Páginas

domingo, 19 de julho de 2009

PERSEGUIÇÃO

Também entre os diabos há livros de duelos,

porque o autor que o fez é filho de vizinho do inferno.

Guevara, O Diabo Coxo.


O que chamava atenção em Roberta é que ela tinha grandes olhos castanhos, quando piscava parecia coisa de desenho animado japonês ou retrato de alguma cocote francesa. Não dava pra dizer que era uma garota bonita, a juventude talvez fosse sua aliada momentânea - Talvez? Muito provavelmente eu diria – Os homens mais velhos têm o costume de classificar suas conquistas apenas pela idade, não importando muito a beleza ou que possuam quaisquer outros atributos femininos desejáveis. Falam para os amigos com orgulho - “rapaz, to pegando uma menina de vinte e dois anos!” - como se só isso já bastasse pra dizer que a garota era linda, gostosa, rica e divertida. Inteligente? A maioria dos homens que conheço não consideram a inteligência feminina um pré-requisito necessário - ou mesmo desejável - para as coisas do amor, mesmo porque, como diria minha mãe: “a amizade só é possível entre iguais”.

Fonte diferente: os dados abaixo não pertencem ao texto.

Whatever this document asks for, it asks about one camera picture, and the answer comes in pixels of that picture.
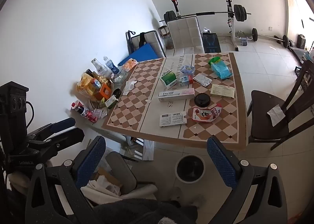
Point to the orange box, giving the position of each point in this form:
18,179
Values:
104,91

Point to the blue printed packet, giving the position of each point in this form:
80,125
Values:
187,69

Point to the white barcode box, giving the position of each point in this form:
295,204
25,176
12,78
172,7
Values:
171,119

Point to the white barbell rack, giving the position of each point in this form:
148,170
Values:
230,8

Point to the brown cardboard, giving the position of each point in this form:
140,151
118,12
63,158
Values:
109,177

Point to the round white trash bin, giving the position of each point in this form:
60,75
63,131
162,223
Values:
190,181

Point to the black heater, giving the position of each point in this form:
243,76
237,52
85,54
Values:
301,41

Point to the silver blister pack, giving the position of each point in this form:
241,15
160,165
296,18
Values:
202,79

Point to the yellow snack bag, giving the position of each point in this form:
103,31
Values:
84,85

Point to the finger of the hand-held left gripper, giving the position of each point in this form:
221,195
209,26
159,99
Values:
72,136
64,123

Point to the long pink white toothpaste box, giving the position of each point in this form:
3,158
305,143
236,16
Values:
175,94

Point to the small blue white carton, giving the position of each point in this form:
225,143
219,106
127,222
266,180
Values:
185,81

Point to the green and white box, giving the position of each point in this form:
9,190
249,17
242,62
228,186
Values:
168,79

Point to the red snack packet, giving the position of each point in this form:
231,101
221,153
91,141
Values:
206,114

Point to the white folded cardboard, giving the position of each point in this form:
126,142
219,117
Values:
148,150

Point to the small green carton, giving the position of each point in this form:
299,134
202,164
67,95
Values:
111,102

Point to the crumpled white paper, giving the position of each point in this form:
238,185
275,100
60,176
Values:
128,86

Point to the blue folded mat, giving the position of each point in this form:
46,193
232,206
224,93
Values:
142,53

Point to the barbell with black plates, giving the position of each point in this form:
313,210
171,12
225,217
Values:
208,13

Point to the beige padded chair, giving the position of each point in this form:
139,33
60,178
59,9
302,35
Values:
184,32

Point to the red label cola bottle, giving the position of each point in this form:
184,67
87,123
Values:
83,111

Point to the brown wooden stool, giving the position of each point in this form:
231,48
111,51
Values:
164,31

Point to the dark wooden chair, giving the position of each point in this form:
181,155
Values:
265,106

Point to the blue packet with green top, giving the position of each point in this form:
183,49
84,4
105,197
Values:
222,70

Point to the black cup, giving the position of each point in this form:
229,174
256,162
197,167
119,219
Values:
117,92

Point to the clear glass bottle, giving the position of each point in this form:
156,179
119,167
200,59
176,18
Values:
96,65

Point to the white tissue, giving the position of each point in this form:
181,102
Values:
276,115

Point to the person's black fleece pants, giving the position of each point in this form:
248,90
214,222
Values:
137,211

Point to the white cloth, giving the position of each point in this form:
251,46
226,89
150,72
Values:
137,192

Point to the orange packet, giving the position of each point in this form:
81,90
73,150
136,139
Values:
129,64

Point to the ab wheel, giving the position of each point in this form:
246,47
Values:
244,41

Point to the black round lid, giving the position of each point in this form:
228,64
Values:
202,99

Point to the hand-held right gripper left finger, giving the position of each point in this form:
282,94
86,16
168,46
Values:
90,161

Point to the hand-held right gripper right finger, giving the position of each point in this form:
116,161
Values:
220,162

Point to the blue label plastic bottle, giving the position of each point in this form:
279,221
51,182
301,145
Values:
111,67

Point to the crumpled clear wrapper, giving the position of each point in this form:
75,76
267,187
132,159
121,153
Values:
100,113

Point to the checkered dining table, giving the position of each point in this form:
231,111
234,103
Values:
137,106

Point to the clear plastic bag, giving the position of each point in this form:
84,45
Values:
105,186

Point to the pale yellow flat box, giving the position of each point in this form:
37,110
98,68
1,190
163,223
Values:
222,90

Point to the small barbell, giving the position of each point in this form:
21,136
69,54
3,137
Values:
255,34

Roberta tinha os cabelos curtos e estes eram castanho escuro e lisos, caiam para o lado de seu rosto e se limitavam à altura do pescoço, creio que chamam esse corte de Chanel. Era uma garota alta, de longas pernas, mas sua principal característica, aquela que se evidenciava logo de cara a todos, era a falta de auto-estima. Em sua juventude e relativa exuberância atraía a fina flor da escória que freqüentava a repartição em que trabalhava. Era freqüentemente assediada por “Seu” Adílio, um senhorzinho de pouco mais de meio metro, aposentado, desses que adotaram a agiotagem como passatempo. Do entorno complicado de seus cálculos financeiros, de seus pequenos olhos de ave de rapina, tudo o que ele via no mundo tinha um preço e podia ser comprado; a questão sempre se resumia a valer a pena ou não bancar a aventura. Roberta era tão tímida e rastaquera que declinou de suas investidas com vergonha ao invés de indignação, suas colegas de trabalho – porque nestes lugares onde pouco se faz e acontece, muito se comenta e fuxica - é que disseram o diabo do velho, em pouco tempo até na calçada em frente ao prédio, onde todos iam fumar, já se comentava o fato com virulência dando surgimento até a coisas que nunca aconteceram. Mas algo ainda pior estava por vir.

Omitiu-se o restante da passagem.